Could you repeat the listing exactly, leaving out the pictures?
>>>>>
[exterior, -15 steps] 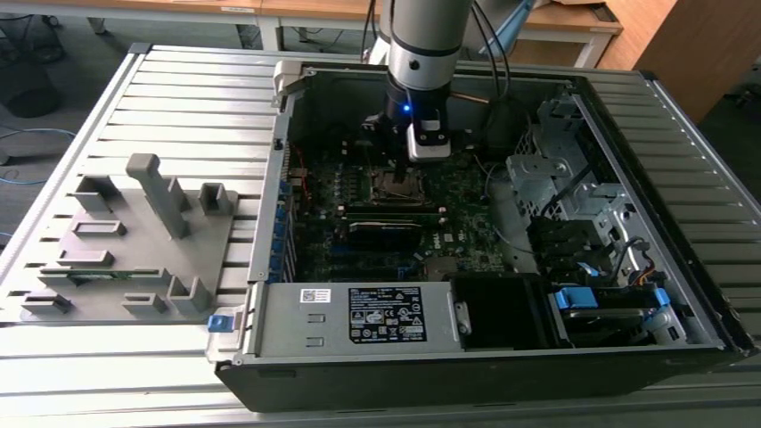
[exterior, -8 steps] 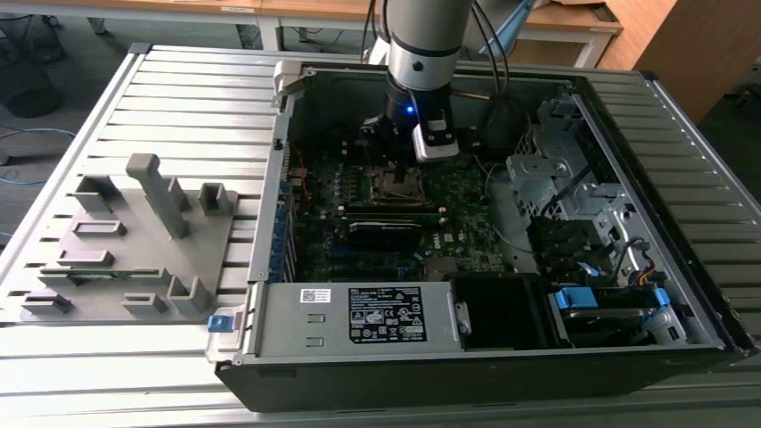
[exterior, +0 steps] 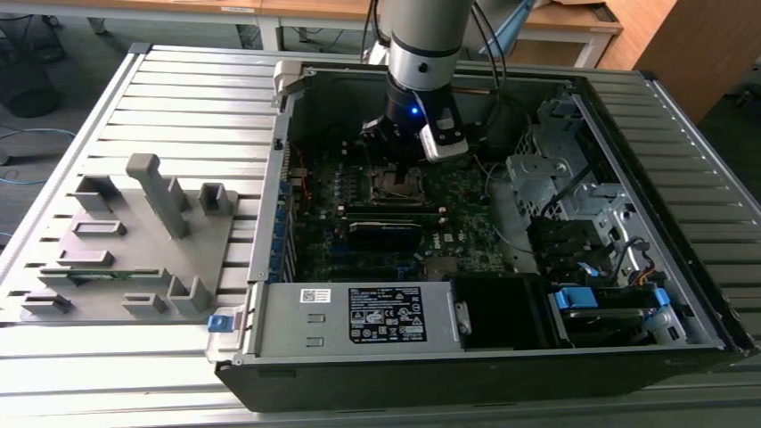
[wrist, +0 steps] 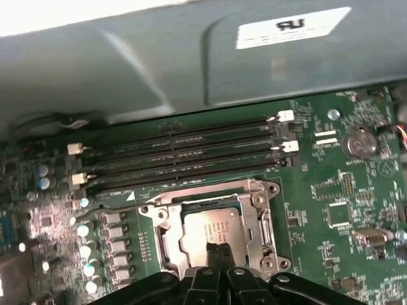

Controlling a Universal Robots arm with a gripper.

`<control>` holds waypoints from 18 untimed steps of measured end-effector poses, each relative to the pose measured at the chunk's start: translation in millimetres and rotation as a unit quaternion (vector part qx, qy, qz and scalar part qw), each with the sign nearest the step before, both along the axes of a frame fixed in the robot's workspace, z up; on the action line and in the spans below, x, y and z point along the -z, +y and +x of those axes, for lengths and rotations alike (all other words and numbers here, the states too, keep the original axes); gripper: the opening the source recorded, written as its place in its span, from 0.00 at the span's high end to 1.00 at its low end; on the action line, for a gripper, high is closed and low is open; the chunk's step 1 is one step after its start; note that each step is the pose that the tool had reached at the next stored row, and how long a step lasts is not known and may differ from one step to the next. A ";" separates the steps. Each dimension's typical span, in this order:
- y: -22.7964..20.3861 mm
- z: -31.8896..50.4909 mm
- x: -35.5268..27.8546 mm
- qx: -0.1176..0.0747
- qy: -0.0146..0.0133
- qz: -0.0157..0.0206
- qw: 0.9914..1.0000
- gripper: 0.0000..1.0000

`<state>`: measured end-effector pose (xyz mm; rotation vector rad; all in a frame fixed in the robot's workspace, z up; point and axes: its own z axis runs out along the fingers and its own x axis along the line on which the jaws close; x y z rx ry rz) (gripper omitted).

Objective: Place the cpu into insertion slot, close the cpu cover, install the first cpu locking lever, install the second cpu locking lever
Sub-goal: 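Close the cpu cover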

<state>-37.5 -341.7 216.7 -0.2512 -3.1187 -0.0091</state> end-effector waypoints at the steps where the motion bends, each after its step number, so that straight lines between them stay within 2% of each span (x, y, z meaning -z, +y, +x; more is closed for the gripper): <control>1: 0.0 0.0 0.0 -0.004 0.000 0.000 1.000 0.89; 2: 0.0 0.0 0.0 -0.005 0.000 0.000 1.000 0.89; 3: 0.0 0.0 0.2 -0.005 -0.002 0.000 1.000 0.89; 6: -0.1 -0.4 0.7 -0.006 -0.016 0.002 1.000 0.89; 7: 0.0 -0.4 0.8 -0.007 -0.018 0.003 1.000 0.89; 10: -0.1 -1.2 1.4 -0.008 -0.020 0.002 1.000 0.89; 14: 0.0 -9.4 2.1 -0.008 -0.021 0.002 1.000 0.89; 18: 0.1 -10.4 3.2 -0.009 -0.021 0.002 1.000 0.89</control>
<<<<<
> **WRITTEN SOLUTION**
[exterior, -15 steps] 
[exterior, -8 steps] 
[exterior, +0 steps] 
[wrist, +0 steps] 

Controlling a Universal Robots arm with a gripper.

`<control>` holds waypoints from 18 untimed steps of measured end-effector poses, each relative to the pose measured at the chunk's start: translation in millimetres and rotation as a unit quaternion (vector part qx, qy, qz and scalar part qw), each with the sign nearest the step before, both along the axes of a frame fixed in the robot's workspace, z up; on the action line and in the spans below, x, y and z point along the -z, +y and +x of those axes, for lengths and rotations alike (all other words and numbers here, the states too, keep the original axes); gripper: the opening the source recorded, written as its place in its span, from 0.00 at the span's high end to 1.00 at its low end; on the action line, for a gripper, high is closed and low is open; the chunk's step 1 is one step after its start; note that each step is the pose that the tool had reached at the next stored row, and how long a step lasts is not known and may differ from one step to the next. A ";" separates the steps. Each dimension's typical span, in this order:
- y: -22.7964..20.3861 mm
- z: -31.8896..50.4909 mm
- x: -35.5268..27.8546 mm
- qx: -0.1176..0.0747
- qy: -0.0146..0.0133
- qz: -0.0157..0.0206
- qw: 0.9914..1.0000
- gripper: 0.0000..1.0000

`<state>`: measured end-effector pose (xyz mm; rotation vector rad; all in a frame fixed in the robot's workspace, z up; point and axes: its own z axis runs out along the fingers and its own x axis along the line on which the jaws close; x y z rx ry rz) (gripper omitted).

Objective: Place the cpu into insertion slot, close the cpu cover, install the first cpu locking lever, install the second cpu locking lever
Sub-goal: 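Close the cpu cover
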
<state>-37.5 -341.7 216.7 -0.2512 -3.1187 -0.0091</state> end-effector waypoints at the steps where the motion bends, each after its step number, so that straight lines between them stay within 2% of each span (x, y, z meaning -z, +y, +x; more is closed for the gripper): <control>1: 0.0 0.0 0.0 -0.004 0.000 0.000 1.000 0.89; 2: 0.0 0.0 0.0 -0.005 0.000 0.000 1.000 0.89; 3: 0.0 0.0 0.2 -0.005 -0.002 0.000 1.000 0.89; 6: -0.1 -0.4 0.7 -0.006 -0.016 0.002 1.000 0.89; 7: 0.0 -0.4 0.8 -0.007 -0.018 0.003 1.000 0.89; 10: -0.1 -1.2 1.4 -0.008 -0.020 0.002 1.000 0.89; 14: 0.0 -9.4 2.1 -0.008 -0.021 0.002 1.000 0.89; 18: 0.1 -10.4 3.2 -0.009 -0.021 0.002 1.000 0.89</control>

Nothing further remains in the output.